What the exercise asks: Return the lines from the line containing "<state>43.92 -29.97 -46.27" through the last line of the material below, exactly as they appear and with no others.

Collected material Start Marker

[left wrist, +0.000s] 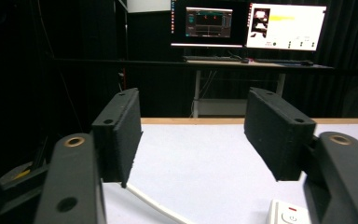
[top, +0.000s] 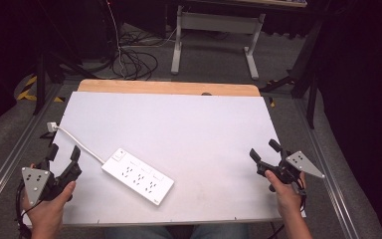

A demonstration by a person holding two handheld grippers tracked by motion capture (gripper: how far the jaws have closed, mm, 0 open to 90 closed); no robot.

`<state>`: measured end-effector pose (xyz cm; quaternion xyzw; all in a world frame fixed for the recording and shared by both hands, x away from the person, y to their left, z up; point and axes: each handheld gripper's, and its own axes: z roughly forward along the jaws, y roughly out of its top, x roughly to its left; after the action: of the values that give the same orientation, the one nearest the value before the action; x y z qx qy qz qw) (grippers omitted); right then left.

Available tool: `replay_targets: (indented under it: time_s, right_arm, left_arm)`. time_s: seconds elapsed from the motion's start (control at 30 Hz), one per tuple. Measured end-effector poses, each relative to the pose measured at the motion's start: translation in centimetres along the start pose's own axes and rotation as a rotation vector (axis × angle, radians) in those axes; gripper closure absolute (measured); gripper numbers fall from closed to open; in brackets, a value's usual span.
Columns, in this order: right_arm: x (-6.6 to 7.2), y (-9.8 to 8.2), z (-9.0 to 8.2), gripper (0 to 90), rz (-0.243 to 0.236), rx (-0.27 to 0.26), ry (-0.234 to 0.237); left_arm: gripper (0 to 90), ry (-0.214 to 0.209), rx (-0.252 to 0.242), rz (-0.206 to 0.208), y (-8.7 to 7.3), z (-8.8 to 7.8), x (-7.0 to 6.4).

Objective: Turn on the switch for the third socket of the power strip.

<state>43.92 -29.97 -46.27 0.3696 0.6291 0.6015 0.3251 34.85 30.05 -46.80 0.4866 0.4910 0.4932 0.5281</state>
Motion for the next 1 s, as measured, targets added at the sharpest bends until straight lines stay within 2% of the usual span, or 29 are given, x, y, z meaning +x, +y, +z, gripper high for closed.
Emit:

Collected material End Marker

The completed task:
<state>43.92 -29.97 -46.27 0.3696 0.6291 0.6015 0.3251 34.85 30.05 -46.80 0.4866 0.4910 0.4932 0.5281</state>
Motion for the next 1 s, as measured, targets added at the sharpest bends until straight lines stay within 2% of the usual span, or 29 are given, x, y, z meaning +x, +y, +z, gripper high for closed.
Emit:

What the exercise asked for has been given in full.